Sherlock Holmes and the Voice from the Crypt

Front Cover
Carroll & Graf Publishers, 2004 - Fiction - 340 pages
The famous tin box in the attic of the house at 221B Baker Street—perhaps the best known address in crime literature—is again unlocked by the Great Detective’s loyal companion, Dr. Watson, in this collection of six original tales contrived by Donald Thomas. Crossing historical fact with inventive fiction, Thomas introduces Holmes in these stories to intriguing true-crime cases that captured headlines at the turn of the last century and to real-life clients as illustrious as Oscar Wilde and as infamous as Dr. Crippen, an errant husband condemned to death by hanging for the brutal murder and dismemberment of his wife. Among the other confounding cases are the matter of the Naked Bicyclists, whose nocturnal rides in rural Essex lead to the discovery of some grim secrets buried beneath the blackthorn trees; the file on the Hygienic Husband, in which a bathtub proves to be the crucial clue in rescuing a young woman from a devious bigamist; and the case of the Talking Corpse, wherein horror leaps from the shadows in the Lambeth slums and assumes the shape of one Dr.
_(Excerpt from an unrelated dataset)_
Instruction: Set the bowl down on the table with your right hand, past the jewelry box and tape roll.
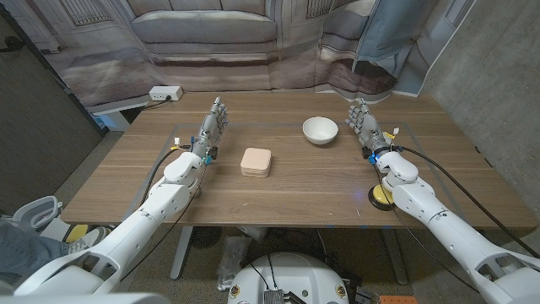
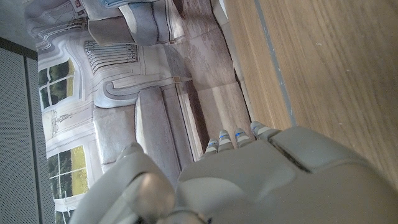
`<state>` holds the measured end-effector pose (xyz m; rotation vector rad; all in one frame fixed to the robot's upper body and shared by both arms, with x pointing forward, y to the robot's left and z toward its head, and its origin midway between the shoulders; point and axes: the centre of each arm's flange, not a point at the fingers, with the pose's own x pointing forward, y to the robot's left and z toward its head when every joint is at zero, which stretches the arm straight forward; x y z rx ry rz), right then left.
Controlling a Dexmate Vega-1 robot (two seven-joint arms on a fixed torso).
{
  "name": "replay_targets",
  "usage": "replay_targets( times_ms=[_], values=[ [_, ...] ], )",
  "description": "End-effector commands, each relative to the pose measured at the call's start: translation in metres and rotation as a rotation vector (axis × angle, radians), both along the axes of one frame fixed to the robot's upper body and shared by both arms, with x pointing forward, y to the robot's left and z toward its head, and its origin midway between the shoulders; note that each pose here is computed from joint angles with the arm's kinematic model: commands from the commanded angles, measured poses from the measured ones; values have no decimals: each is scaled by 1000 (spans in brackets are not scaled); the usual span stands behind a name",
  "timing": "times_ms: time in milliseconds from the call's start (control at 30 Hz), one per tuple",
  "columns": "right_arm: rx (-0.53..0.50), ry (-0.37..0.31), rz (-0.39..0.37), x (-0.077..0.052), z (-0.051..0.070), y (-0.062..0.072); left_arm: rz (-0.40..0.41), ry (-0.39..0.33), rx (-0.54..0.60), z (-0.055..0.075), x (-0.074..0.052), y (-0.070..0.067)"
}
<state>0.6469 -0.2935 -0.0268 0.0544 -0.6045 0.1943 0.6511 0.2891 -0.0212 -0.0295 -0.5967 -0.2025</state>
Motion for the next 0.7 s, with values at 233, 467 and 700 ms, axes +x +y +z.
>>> replay_targets(
  times_ms=[233, 467, 700],
  values=[
    [18, -6, -11, -9, -2, -3, 1, -11, 23, 7, -4, -5],
    [26, -19, -9, -10, -3, -5, -1, -10, 13, 5, -9, -5],
    [7, -41, -2, -14, 0, -8, 4, -13, 32, 8, -17, -6]
  ],
)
Thomas Neill Cream—a villain who, in Holmes’s estimation, may surpass even Professor Moriarty in the degree of his human depravity.

About the author (2004)

Donald Thomas is the author of "The Raising of Lizzie Meek" and "Victorian Underworld" (NYU Press, 1998), which was short-listed for the Golden Dagger Award. He is also the author of seven biographies, including "Cardigan of Balaclava" and "Cochrane: Britannia's Sea-Wolf". He holds a personal chair at Cardiff University in Wales.